= Description of the task =
If a line in the material below has the word "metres", copy it.

Segment Start: Dataset extract

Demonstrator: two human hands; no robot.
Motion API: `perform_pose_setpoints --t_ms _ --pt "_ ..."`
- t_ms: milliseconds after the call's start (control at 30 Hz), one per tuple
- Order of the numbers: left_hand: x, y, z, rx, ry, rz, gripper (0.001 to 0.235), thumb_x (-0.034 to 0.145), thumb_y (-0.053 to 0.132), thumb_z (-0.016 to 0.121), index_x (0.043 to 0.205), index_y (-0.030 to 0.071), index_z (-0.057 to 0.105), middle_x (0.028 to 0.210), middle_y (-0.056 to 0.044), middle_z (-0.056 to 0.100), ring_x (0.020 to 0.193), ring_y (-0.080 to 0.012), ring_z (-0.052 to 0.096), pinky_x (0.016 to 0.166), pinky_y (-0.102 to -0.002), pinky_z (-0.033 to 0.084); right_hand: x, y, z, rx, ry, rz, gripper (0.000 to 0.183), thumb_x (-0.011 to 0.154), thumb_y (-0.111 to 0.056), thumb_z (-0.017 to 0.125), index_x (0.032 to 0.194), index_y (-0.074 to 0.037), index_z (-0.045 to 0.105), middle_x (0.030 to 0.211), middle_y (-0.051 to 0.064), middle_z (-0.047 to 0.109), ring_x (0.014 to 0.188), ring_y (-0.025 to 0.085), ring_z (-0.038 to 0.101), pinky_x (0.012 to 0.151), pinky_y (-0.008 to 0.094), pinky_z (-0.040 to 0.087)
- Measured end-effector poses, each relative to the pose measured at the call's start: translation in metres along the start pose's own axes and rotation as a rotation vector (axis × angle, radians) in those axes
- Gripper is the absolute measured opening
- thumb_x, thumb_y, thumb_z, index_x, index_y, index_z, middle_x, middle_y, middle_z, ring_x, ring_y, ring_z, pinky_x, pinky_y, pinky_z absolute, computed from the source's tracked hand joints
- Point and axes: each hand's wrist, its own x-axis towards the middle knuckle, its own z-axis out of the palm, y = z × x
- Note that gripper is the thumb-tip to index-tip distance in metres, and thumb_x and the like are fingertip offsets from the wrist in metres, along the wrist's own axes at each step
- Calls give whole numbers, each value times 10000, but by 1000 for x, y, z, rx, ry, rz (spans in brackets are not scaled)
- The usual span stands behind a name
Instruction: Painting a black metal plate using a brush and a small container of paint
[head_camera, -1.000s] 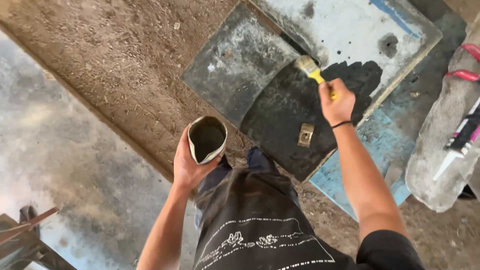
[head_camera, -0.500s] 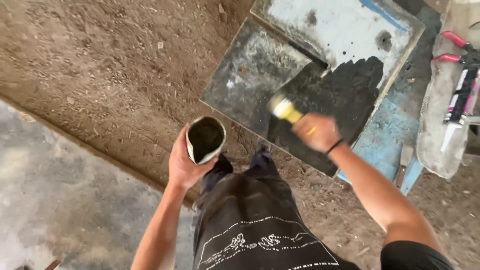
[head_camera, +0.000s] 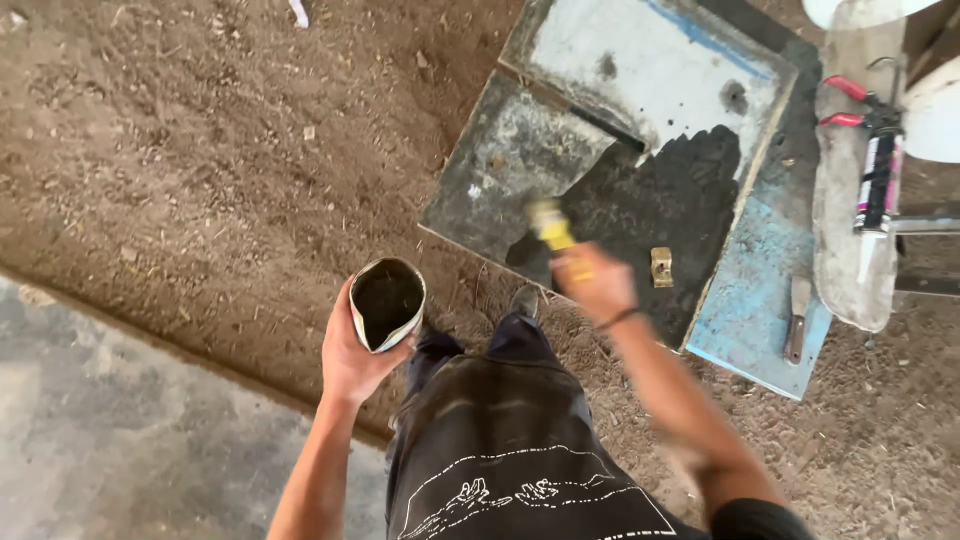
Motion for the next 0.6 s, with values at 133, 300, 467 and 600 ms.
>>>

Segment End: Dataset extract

= Your solution =
- Measured end-effector poses, each relative to the pose measured at the call's start: translation in metres along the start pose's own axes and rotation as a rotation vector (axis × angle, radians) in those axes
- Note that gripper is the thumb-tip to index-tip distance in metres, and thumb_x and the like are fingertip offsets from the wrist in metres, along the wrist's own axes at each step

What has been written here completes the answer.